Now professors and administrators have begun publicly criticizing reopening plans:

  • “My suspicion,” Susan Dynarski, a University of Michigan economist, wrote on Twitter, is that “colleges are holding out hope of in-person classes in order to keep up enrollments.” She added: “If they tell the difficult truth now, many students will decide to take a year off,” which “will send college finances into a tailspin.”
  • Carl Bergstrom, a biologist at the University of Washington, noted that the new class of Army recruits at Fort Benning recently suffered a major outbreak, despite universal testing there.

There are no easy answers. Telling students to stay home in the fall also has big downsides. And it’s possible that students will do a better job wearing masks and remaining socially distant than skeptics like Steinberg expect.

But the path that colleges are choosing comes with big risks. American higher education is about to embark on a highly uncertain experiment.

Geez, they even cribbed their final sentence “experiment” language from my blog post header:

Maybe the Giant Cheeto in D.C. is telling the truth for the first time ever… the Times must be “failing” if they are getting story ideas from this blog. Sad!
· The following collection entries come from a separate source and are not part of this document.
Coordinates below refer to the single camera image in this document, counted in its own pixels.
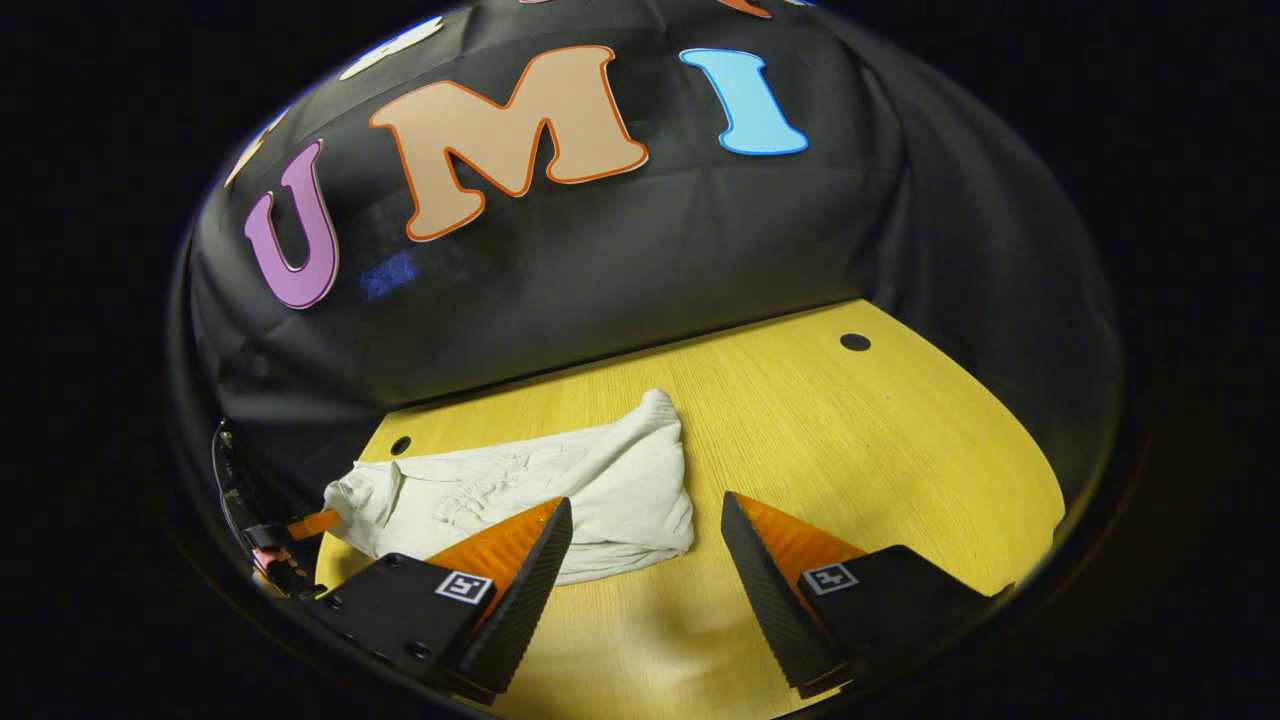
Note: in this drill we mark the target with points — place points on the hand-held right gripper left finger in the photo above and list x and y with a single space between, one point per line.
525 600

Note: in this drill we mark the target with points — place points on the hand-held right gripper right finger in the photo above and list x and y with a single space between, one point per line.
770 600

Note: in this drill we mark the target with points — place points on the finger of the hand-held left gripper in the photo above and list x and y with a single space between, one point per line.
312 525

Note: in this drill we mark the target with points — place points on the white jeans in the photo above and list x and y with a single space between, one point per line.
620 490

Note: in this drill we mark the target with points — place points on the black backdrop cloth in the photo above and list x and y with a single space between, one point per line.
620 260
Looks like it’s time to sic my law firm on the Old Gray Lady…

And we’re adding a tagline to the Dubbatrubba masthead: All the news you’ll find elsewhere a week later.

(To be fair, while all the other articles and tweets linked in the NYT briefing were published after my post, the Atlantic piece, by Michael J. Sorrell, the president of Paul Quinn College in Dallas, was published in mid-May. So he really scooped the rest of us.)

Now if you’ll excuse me, I need to get back to the hard-hitting, insightful, industry-leading journalism for which this blog is now known.